Seventy four years ago today, few people knew the word kamikaze, a spiritual devotion that called upon young men to sacrifice with honor, their lives. Over 500 kamikaze suicides occurred by the end of WWII.

Fourteen years ago, few people could have fathomed neither a plane flying into a New York skyscraper nor the fanaticism required for such a deed.

Yesterday, I heard a man tell the story of meeting a young person who was unaware of the events of Pearl Harbor. His fears were that someday he too, would meet a young person who knew nothing of 9-11.

Remember we must. As much as we want to forget.
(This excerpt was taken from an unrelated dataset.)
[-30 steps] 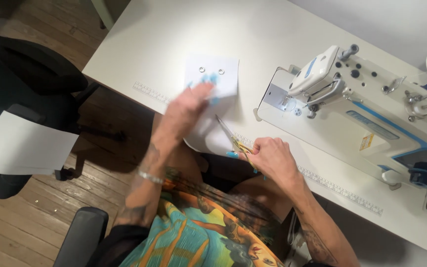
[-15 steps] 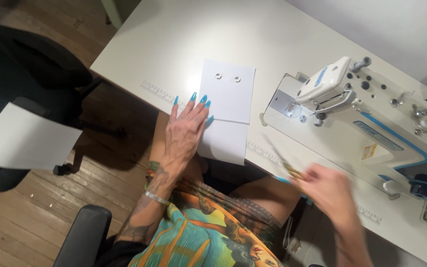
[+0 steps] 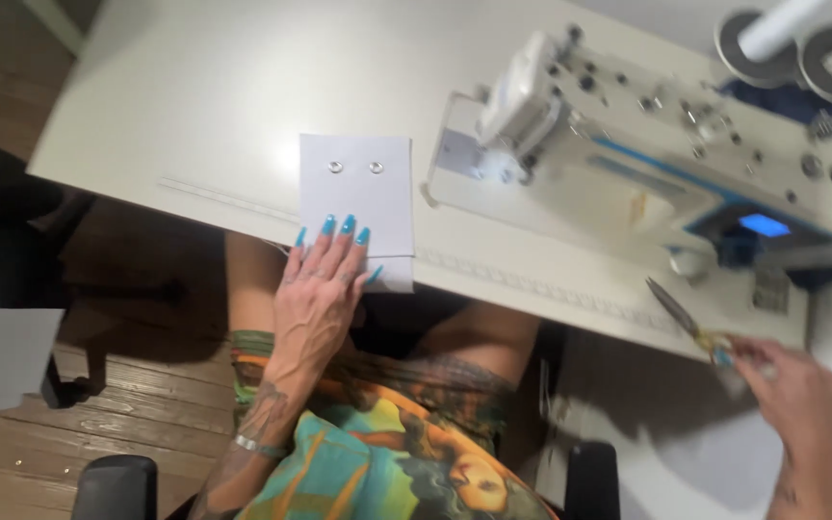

After reading Graeme's article, after learning ISIS wants to draw the US into their fight, I realized that President Obama may have been intentionally downplaying them in the same way a teacher doesn't give attention to the child acting up for attention. I had hope. And then the ubiquitous criticisms of his policies and lack of actions. After President Obama's address last night, I once again have hope. A  president, the people, must remember the significance of this day, December 7 and of September 11-- the attacks, the loss of life and more especially the reminder of what can happen when we fail to recognize and acknowledge the depth of evil convictions.

Sunday, December 6, 2015

The Go-To Grandma

Three years ago, I offered to take Max and Anni Christmas shopping: for their mom and dad, for aunts and uncles, cousins, for grandpa and me (I pretend to not notice my gift). I was well aware the cost might be a little steep, but I figured it would be a great service and a lot of fun. So, I took a deep breath, turned to look at their little faces in the back seat, and asked, "Where would you like to shop?"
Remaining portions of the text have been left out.